The Gluster community is pleased to announce the release of Gluster 3.10.
This is a major Gluster release that includes some substantial changes. The features revolve around, better support in container environments, scaling to larger number of bricks per node, and a few usability and performance improvements, among other bug fixes. This releases marks the completion of maintenance releases for Gluster 3.7 and 3.9. Moving forward, Gluster versions 3.10 and 3.8 are actively maintained.
The most notable features and changes are documented here as well as in our full release notes on Github. A full list of bugs that has been addressed is included on that page as well.
Multiplexing reduces both port and memory usage. It does not improve performance vs. non-multiplexing except when memory is the limiting factor, though there are other related changes that improve performance overall (e.g. compared to 3.9).
Multiplexing is off by default. It can be enabled with
# gluster volume set all cluster.brick-multiplex on
To get information on what op-version are supported by the clients, users can invoke the gluster volume status command for clients. Along with information on hostname, port, bytes read, bytes written and number of clients connected per brick, we now also get the op-version on which the respective clients operate. Following is the example usage:
# gluster volume status <VOLNAME|all> clients
A heterogeneous cluster operates on a common op-version that can be supported across all the nodes in the trusted storage pool. Upon upgrade of the nodes in the cluster, the cluster might support a higher op-version. Users can retrieve the maximum op-version to which the cluster could be bumped up to by invoking the gluster volume getcommand on the newly introduced global option, cluster.max-op-version. The usage is as follows:
# gluster volume get all cluster.max-op-version
Users can now see approximately how much time the rebalance operation will take to complete across all nodes.
The estimated time left for rebalance to complete is displayed as part of the rebalance status.

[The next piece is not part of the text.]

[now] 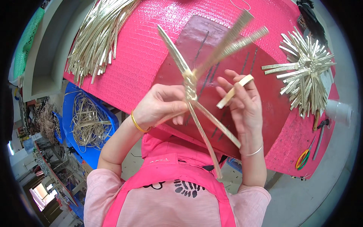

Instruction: Weaving gold-colored decorative strips into a star shape.

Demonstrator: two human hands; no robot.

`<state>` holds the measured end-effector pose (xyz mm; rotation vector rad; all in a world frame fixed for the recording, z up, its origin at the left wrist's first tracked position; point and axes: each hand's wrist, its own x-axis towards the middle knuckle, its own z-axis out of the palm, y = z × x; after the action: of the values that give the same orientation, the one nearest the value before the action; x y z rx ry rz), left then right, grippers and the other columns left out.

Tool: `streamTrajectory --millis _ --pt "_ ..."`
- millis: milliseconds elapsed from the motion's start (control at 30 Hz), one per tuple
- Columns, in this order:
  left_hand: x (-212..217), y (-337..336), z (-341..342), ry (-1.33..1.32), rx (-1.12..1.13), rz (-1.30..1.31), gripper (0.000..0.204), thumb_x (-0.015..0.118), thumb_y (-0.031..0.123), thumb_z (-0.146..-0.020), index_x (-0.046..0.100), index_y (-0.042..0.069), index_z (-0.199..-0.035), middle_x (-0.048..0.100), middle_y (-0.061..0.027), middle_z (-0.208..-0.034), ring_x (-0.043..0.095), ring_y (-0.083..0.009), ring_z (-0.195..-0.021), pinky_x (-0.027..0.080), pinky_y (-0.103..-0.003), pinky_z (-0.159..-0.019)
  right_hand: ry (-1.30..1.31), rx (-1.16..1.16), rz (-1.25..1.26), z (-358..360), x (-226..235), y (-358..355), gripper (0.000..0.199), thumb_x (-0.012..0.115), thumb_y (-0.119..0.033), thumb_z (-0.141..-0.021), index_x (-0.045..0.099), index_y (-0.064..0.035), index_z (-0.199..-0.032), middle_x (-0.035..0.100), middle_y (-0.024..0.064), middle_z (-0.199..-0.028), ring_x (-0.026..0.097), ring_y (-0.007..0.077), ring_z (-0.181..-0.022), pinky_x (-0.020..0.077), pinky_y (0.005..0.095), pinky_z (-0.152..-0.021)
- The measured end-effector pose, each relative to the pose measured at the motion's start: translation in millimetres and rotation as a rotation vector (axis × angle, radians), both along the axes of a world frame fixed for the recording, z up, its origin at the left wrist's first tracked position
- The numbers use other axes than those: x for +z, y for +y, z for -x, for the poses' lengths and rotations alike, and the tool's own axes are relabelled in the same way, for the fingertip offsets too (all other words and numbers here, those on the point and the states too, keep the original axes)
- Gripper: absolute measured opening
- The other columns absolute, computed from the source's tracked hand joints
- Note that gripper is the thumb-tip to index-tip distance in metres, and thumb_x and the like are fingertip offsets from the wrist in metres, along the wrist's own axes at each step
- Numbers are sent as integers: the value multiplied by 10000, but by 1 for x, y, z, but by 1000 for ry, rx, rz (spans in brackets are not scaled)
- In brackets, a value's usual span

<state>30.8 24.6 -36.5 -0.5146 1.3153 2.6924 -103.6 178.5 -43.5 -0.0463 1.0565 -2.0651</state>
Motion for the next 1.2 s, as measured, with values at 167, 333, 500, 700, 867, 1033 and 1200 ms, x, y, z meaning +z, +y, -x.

Use the command:
# gluster volume rebalance <VOLNAME> status
This change is to move the management of the tier daemon into the gluster service framework, thereby improving it stability and manageability by the service framework.
This has no change to any of the tier commands or user facing interfaces and operations.
gfapi based applications now can dump state information for better trouble shooting of issues. A statedump can be triggered in two ways:
All statedumps (*.dump.* files) will be located at the usual location, on most distributions this would be /var/run/gluster/.
From now onwards trash directory, namely .trashcan, will not be be created by default upon creation of new volumes unless and until the feature is turned ON and the restrictions on the same will be applicable as long as features.trash is set for a particular volume.
Currently the directory listing gets slower as the number of bricks/nodes increases in a volume, though the file/directory numbers remain unchanged. With this feature, the performance of directory listing is made mostly independent of the number of nodes/bricks in the volume. Thus scale doesn’t exponentially reduce the directory listing performance. (On a 2, 5, 10, 25 brick setup we saw ~5, 100, 400, 450% improvement consecutively)
To enable this feature:
# gluster volume set <VOLNAME> performance.readdir-ahead on
# gluster volume set <VOLNAME> performance.parallel-readdir on
To disable this feature:
# gluster volume set <VOLNAME> performance.parallel-readdir off
If there are more than 50 bricks in the volume it is good to increase the cache size to be more than 10Mb (default value):
# gluster volume set <VOLNAME> performance.rda-cache-limit <CACHE SIZE>
From kernel version 3.X or greater, creating of a file results in removexattr call on security.ima xattr. This xattr is not set on the file unless IMA feature is active. With this patch, removxattr call returns ENODATA if it is not found in the cache.
The end benefit is faster create operations where IMA is not enabled.
To cache this xattr use,
# gluster volume set <VOLNAME> performance.cache-ima-xattrs on
The above option is on by default.
To improve disperse computations, a new way of generating dynamic code targeting specific CPU extensions like SSE and AVX on Intel processors is implemented. The available extensions are detected on run time. This can roughly double encoding and decoding speeds (or halve CPU usage).
This change is 100% compatible with the old method. No change is needed if an existing volume is upgraded.
You can control which extensions to use or disable them with the following command:
# gluster volume set <VOLNAME> disperse.cpu-extensions <type>
Valid values are:
The default value is ‘auto’. If a value is specified that is not detected on run-time, it will automatically fall back to the next available option.
Bugs addressed since release-3.9 are listed in our full release notes.